I read Barbara Kingsolver’s Animal, Vegetable, Miracle about five years ago. I was wowed by the project of eating locally for a full year. Her experiment was impressive, starting in spring with rhubarb from the local farmers’ market and asparagus from her own yard and then moving through the seasons.
I still use some of the recipes from Animal, Vegetable, Miracle. I do lean toward local foods, in particular local produce. I’m nowhere near the level of Kingsolver’s experiment, but putting the locavore philosophy into practice is now a natural part of our food shopping and preparation.
Another year long experiment was No Impact Man by Colin Beavan. I’d had No Impact Man on my wish list for a while. When a copy became available on Paperback Swap dot com, I grabbed it.
Beavan’s project was impressive, too. He decided to create a carbon footprint as light as possible for a full year. His project started in stages, starting with walking or biking to and from work and resisting the urge to buy food or drinks on or in disposable containers. Every few weeks he would add in a new challenge such as limited electricity or water. His project was as urban as Kingsolver’s was rural; Beavan and his wife and daughter lived in a ninth floor apartment in New York City.
One trait both books share is the experimental nature of each project. The authors were both skilled writers before their environmental projects began; and their reflections throughout their respective projects reflect both facts and subjective responses. Difficulties, roadblocks, support, positive and negative attention, and real-life reflections make both experiments less clinical and more enjoyable. Colin Beavan’s toddler decided she preferred her new cloth diapers to the disposables they’d used previously. Barbara Kingsolver’s daughter went to college mid-project and relished her home visits for the good quality local food.
Animal, Vegetable, Miracle and No Impact Man remain active on the web and in the green scene. That’s what impressed me. They didn’t dump their experiments the minute the calendar flipped to the next year. They left the extremes behind, but the core of each project remained. Kingsolver continued to buy and serve local food, growing what she can and raising her flock of heirloom turkeys. Beavan turned on his electricity and uses public transportation now, but he turns off the lights when he leaves a room and rarely uses an elevator.

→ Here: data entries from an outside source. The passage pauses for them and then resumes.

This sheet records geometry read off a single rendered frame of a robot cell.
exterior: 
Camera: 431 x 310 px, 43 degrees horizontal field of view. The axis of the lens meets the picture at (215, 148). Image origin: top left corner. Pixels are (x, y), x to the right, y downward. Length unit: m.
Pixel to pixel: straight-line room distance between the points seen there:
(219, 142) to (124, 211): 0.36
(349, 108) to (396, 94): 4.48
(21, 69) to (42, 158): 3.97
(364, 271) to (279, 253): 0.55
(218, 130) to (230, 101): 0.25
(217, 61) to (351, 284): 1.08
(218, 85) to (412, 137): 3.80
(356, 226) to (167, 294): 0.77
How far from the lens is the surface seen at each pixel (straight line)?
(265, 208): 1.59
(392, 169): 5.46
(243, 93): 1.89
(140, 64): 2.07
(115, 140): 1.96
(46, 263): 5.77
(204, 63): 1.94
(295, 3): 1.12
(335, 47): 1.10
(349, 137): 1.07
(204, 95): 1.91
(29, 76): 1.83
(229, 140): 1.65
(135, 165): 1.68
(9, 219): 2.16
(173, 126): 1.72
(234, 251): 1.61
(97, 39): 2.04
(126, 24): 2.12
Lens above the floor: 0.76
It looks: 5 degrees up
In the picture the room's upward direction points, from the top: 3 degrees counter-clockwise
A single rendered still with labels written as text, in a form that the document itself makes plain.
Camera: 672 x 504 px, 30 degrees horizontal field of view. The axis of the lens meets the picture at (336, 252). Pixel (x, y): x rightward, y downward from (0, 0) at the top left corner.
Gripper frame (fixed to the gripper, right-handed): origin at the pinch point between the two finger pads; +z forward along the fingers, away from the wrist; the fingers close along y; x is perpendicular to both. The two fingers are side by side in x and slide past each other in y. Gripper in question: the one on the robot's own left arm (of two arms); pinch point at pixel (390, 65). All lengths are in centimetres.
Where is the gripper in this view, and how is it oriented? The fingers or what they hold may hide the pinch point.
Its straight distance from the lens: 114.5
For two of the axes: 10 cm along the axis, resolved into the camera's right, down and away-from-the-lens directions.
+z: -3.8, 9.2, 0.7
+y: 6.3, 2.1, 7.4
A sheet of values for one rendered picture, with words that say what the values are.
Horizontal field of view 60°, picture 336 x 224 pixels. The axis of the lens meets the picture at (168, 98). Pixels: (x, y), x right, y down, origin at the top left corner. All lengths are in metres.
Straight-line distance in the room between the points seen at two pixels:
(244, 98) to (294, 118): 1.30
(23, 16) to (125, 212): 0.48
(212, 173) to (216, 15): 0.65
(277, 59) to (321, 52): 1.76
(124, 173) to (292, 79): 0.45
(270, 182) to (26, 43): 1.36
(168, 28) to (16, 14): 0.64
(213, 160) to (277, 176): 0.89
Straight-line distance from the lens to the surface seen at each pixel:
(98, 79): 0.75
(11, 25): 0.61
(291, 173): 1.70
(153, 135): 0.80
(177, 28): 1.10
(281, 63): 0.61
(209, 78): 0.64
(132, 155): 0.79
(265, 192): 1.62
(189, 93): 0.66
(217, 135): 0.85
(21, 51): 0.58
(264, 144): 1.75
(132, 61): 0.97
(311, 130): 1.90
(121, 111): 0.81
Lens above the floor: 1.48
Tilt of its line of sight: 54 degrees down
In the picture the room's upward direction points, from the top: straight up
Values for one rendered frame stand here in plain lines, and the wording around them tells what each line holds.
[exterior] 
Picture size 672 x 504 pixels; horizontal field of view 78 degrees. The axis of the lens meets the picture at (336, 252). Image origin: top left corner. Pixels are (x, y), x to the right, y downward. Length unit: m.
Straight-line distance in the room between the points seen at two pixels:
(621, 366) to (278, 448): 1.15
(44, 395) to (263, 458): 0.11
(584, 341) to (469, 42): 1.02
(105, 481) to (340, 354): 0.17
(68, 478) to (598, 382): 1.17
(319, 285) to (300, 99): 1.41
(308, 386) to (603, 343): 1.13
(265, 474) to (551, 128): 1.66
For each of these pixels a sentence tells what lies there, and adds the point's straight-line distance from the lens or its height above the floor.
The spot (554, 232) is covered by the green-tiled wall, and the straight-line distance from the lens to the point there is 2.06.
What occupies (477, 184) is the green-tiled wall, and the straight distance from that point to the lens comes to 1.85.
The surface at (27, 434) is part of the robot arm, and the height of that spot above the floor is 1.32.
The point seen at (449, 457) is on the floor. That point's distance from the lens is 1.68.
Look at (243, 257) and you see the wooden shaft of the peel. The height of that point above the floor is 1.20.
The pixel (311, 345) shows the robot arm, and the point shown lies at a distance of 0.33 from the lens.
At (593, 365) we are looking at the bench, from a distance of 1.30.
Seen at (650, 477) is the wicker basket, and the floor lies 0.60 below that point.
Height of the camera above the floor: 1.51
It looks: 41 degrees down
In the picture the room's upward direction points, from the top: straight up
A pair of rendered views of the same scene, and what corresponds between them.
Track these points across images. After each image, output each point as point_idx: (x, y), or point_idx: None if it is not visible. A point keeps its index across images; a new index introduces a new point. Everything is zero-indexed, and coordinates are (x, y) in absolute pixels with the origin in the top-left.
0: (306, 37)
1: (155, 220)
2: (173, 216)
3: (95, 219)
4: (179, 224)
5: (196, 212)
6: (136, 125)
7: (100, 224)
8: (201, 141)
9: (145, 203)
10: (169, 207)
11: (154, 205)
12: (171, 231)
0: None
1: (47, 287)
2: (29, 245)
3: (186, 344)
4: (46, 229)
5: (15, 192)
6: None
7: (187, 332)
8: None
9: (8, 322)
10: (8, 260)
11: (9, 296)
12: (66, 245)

Why a book review in June, years after these two were published? Well, folks, I realized that our family already makes a fairly decent low carbon footprint, and courtesy of our freezer and a hot water bath canner, we enjoy local fruits and vegetables year round. I’m not writing a book (well, not about that), but I’m using the space in my semi-urban backyard quite well.
Readers, what are your green habits of choice?